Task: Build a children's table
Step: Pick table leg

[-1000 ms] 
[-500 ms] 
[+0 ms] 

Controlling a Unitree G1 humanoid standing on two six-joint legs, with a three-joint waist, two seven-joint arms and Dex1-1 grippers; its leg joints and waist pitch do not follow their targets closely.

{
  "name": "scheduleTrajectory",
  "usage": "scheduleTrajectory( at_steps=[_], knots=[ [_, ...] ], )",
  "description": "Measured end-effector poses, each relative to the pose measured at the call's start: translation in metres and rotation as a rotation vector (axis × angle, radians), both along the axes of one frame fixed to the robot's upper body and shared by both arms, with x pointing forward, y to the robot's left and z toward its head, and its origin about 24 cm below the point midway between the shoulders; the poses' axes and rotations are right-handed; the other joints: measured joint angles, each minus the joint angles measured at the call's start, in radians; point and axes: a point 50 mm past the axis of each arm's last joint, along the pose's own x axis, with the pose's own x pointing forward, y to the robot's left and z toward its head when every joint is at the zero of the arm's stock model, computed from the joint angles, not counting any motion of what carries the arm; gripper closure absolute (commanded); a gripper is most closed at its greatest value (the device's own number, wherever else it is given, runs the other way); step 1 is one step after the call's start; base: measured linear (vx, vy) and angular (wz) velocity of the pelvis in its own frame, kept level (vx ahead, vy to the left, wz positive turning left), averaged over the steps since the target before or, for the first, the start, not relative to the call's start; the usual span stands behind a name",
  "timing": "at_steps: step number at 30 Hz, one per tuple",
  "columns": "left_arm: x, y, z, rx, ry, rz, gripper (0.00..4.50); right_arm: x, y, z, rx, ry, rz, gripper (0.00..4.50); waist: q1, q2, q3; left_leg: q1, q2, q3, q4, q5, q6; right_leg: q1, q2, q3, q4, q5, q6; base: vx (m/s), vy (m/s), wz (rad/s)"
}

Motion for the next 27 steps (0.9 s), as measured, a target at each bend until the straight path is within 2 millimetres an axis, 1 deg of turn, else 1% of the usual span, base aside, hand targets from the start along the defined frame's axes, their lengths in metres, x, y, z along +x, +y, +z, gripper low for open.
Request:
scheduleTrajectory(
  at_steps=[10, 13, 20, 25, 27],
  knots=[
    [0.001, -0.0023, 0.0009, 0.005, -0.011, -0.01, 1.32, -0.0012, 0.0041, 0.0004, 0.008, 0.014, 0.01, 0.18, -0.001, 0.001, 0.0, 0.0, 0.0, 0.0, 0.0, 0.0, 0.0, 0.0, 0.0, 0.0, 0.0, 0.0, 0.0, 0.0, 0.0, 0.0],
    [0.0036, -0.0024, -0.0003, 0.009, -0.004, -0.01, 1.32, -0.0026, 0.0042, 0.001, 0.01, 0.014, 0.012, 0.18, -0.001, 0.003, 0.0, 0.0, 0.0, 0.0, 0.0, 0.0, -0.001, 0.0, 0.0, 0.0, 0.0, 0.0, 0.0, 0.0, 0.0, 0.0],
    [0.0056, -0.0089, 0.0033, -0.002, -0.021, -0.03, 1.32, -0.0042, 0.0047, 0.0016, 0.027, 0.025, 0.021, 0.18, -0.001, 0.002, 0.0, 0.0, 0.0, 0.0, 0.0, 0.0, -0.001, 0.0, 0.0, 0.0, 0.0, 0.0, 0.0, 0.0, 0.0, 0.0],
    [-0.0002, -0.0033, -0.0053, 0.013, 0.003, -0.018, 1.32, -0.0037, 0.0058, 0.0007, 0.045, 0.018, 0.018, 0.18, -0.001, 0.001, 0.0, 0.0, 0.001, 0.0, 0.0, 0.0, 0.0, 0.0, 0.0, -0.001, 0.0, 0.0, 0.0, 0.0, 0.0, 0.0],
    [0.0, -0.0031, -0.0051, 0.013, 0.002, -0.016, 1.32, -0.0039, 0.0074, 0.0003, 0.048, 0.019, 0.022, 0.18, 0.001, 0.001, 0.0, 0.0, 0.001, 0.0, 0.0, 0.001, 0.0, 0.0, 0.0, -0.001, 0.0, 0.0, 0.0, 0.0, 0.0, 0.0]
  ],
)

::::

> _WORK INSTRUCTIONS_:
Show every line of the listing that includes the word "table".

> _SOLUTION FOR THIS EXERCISE_:
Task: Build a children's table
Step: Pick table leg

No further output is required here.